Action item:
Your output should be the lines of the data that follow, reproduced exactly from the first through the line bearing "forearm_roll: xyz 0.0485".

○ ○ ○

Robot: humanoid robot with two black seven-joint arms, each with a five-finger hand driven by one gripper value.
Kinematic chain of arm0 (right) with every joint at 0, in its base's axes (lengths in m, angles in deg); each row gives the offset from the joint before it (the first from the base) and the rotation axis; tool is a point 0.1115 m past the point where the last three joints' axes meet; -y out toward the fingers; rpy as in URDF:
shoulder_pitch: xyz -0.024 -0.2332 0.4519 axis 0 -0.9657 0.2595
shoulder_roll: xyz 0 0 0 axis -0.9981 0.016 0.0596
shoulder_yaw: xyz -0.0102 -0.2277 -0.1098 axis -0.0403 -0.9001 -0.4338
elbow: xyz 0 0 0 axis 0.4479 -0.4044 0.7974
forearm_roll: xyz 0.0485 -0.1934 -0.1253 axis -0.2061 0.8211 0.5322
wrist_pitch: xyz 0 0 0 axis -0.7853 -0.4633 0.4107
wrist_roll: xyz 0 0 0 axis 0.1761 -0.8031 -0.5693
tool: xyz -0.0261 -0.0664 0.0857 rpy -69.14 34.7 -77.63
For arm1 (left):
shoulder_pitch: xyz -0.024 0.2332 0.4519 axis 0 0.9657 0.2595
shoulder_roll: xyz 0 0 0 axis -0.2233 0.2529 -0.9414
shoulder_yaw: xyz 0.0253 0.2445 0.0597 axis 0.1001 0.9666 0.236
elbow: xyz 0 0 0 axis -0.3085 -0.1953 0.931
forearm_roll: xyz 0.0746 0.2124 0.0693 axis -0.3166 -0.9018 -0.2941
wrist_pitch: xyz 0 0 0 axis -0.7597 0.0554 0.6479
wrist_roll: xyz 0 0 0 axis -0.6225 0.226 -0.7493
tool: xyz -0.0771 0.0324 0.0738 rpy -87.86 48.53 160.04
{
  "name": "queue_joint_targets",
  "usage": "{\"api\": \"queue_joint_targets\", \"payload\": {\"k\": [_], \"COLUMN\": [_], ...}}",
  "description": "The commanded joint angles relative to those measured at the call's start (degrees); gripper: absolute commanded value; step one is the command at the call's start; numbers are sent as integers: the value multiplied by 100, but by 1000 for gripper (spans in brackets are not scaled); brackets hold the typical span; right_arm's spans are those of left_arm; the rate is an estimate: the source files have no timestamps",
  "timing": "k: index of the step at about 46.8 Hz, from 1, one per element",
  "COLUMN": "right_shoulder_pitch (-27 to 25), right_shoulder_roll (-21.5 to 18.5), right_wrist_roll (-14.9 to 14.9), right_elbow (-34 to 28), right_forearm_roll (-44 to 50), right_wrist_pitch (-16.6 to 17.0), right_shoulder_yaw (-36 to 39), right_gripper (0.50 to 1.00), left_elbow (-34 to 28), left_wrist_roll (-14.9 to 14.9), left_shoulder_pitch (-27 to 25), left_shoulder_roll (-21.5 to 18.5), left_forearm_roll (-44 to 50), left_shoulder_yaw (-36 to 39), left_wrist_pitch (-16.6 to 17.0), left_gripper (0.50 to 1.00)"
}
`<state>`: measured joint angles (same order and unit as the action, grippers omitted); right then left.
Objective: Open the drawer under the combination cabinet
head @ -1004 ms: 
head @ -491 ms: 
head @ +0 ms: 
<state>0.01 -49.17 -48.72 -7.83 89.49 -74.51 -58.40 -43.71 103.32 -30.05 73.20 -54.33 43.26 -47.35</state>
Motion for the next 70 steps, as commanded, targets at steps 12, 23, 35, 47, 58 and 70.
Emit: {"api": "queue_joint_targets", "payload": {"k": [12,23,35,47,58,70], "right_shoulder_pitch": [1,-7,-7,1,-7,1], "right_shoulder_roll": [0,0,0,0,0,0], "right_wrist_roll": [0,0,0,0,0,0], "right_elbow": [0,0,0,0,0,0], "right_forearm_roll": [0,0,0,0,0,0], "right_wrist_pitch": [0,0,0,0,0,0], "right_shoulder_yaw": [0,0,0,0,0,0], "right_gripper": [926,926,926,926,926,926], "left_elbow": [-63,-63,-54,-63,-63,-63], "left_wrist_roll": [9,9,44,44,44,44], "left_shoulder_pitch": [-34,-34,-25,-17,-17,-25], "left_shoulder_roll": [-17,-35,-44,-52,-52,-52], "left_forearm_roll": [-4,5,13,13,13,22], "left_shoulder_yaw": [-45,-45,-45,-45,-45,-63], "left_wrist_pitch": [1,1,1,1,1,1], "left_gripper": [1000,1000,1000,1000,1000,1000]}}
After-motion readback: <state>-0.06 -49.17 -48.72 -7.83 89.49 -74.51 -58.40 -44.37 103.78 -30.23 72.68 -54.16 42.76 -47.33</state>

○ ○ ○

Reply:
Robot: humanoid robot with two black seven-joint arms, each with a five-finger hand driven by one gripper value.
Kinematic chain of arm0 (right) with every joint at 0, in its base's axes (lengths in m, angles in deg); each row gives the offset from the joint before it (the first from the base) and the rotation axis; tool is a point 0.1115 m past the point where the last three joints' axes meet; -y out toward the fingers; rpy as in URDF:
shoulder_pitch: xyz -0.024 -0.2332 0.4519 axis 0 -0.9657 0.2595
shoulder_roll: xyz 0 0 0 axis -0.9981 0.016 0.0596
shoulder_yaw: xyz -0.0102 -0.2277 -0.1098 axis -0.0403 -0.9001 -0.4338
elbow: xyz 0 0 0 axis 0.4479 -0.4044 0.7974
forearm_roll: xyz 0.0485 -0.1934 -0.1253 axis -0.2061 0.8211 0.5322

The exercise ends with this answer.